İlimize ve Ülkemize maddi ve manevi yönde hizmet edenlere şükranlarımız sonsuzdur. Ancak şunu hatırlatmak isterim: Bu kente bekçilik yapanlar, koruyanlar, bedel ödeyenler vardır. Karşılık beklemeden özveriyle çalışanlar vardır. Terörün en kötü zamanlarında buraları terk etmeden mücadele edenler vardır. Tarihini, kültürünü bütün zorluklara rağmen yazarak, programlar düzenleyerek tanıtanlar vardır. Mal mülk edinmeden, kazanç sağlamadan, canını bu yöreye feda edenler vardır. Bunları kimse görmez.
Yıllarca bu kente uğramayanlar bir anda rüzgâr estirip ve karşılığını da almışlardır. Yöre halkımız bu kadar da vefalıdır. Seçimden seçime bu kent akıllara gelir.
Bedel öderken yanımızda olmayanların fırtına dindikten sonra vereceği akla da ihtiyacımız yoktur. Yüreği yetmeyenler gölge de etmesinler.
“Bağ-ı dehrin hem baharın hem hazanın görmüşüz” diyor ya şair, işte o vakitler, o hazan vakitleriydi. Şu an içinde bulunduğumuz olumlu gelişmeleri ve kazanımları ile geçmişte yaşadığımız acı gerçekler ve olumsuzlukları hatırladıkça önceki sıkıntılı durumları görüp-yaşamayanların, içinde bulunduğumuz imkânların, kazanımların ne anlama geldiğini, kadir kıymetini gereği gibi anlamakta zorlanabileceklerini, hatta zorlandıklarını görüyoruz.
Haksız da değiller. Sanki yaşanan olaylar, yaşayan kişiler, hadiseler ait olmadığımız bir dünyada olmuştur. Oysa yıllar öncesinde nice ciğerleri dağlayan vukuatlar oldu. Bunlara büyüklerimiz, annelerimiz, babalarımız, kardeşlerimiz, eşlerimiz ve bizler şahitlik ettik. Şimdi tarih oldu demek istiyorum, inşallah tarih olur da bir daha yaşanmaz. Tarihe not düşelim de unutulmasın ve bir daha tekrar etmesin. Geçmişte yaşadıklarımızı, başımızdan geçen acı tatlı hatıraları ne kadar iyi anlar ve kavrayabilirsek, bugünü yorumlamamız ve geleceği planlamamız o kadar doğru olacaktır.

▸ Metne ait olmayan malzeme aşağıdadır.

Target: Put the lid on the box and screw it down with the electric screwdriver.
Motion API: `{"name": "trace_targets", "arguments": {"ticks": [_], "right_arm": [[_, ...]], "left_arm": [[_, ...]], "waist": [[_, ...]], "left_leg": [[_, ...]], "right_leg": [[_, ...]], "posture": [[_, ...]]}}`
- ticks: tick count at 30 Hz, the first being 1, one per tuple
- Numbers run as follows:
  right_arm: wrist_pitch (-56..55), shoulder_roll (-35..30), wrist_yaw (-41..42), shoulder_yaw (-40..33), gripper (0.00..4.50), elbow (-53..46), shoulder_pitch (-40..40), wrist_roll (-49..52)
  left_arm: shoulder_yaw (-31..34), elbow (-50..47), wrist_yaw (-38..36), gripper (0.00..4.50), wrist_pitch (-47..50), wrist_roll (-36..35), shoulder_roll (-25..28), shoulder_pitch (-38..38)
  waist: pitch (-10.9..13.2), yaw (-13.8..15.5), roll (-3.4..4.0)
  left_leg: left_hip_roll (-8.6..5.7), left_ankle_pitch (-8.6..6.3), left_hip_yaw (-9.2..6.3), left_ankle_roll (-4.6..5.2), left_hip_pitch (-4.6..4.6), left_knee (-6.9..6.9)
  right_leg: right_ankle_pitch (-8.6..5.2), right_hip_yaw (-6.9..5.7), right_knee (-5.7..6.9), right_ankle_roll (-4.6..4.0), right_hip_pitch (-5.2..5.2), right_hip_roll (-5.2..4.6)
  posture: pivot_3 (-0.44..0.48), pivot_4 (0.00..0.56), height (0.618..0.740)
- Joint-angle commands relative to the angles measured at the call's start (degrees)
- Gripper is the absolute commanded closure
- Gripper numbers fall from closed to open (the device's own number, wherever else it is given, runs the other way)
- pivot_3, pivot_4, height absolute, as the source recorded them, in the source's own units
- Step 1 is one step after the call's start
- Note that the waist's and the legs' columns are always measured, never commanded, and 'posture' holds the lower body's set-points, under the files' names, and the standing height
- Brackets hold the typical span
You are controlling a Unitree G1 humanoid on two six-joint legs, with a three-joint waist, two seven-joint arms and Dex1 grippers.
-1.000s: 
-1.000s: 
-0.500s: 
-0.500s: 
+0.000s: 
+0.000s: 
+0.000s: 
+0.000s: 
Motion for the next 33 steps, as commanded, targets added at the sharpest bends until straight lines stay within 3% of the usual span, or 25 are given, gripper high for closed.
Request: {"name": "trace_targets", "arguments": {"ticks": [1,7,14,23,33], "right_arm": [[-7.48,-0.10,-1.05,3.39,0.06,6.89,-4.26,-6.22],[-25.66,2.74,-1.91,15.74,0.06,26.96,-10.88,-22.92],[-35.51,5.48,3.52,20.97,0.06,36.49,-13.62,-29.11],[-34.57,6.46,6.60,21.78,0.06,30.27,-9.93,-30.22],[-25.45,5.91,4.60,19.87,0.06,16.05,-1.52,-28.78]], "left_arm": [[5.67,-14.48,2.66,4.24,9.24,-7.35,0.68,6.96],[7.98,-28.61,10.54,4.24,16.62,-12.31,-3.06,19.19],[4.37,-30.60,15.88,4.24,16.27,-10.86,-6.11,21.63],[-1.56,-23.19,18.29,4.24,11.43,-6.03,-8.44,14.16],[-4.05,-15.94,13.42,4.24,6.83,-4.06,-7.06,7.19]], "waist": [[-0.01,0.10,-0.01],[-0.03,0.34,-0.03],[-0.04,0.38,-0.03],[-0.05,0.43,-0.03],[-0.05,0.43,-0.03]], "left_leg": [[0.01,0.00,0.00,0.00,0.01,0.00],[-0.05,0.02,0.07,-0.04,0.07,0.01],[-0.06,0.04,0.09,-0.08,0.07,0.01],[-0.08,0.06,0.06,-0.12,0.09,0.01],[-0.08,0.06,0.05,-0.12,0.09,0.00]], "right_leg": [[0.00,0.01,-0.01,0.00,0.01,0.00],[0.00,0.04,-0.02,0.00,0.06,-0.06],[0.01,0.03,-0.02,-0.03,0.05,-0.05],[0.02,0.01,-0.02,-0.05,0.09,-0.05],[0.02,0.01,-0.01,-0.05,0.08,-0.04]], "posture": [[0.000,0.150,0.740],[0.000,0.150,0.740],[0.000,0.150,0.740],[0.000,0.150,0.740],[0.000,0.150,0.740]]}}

Mevlana’nın sözleri ile sonlandırmak istiyorum. Selam ve dua ile
Mevlana; Bir rubaisinde şöyle der: Bilgisiz kişinin testisine taş at, fakat zeki ve bilgilinin eteğine yapış. Ehil olmayanlarla bir an bile eğleşme, çünkü aynayı suda bırakırsan elbet paslanır.
Eğer sende mertlik yoksa hançerin ne faydası var. Yürek olmadıktan sonra miğferin ne faydası var.
Tut ki, Ali'den miras kaldı sana Zülfikar, Sende Ali'nin yüreği yoksa Zülfikar neye yarar…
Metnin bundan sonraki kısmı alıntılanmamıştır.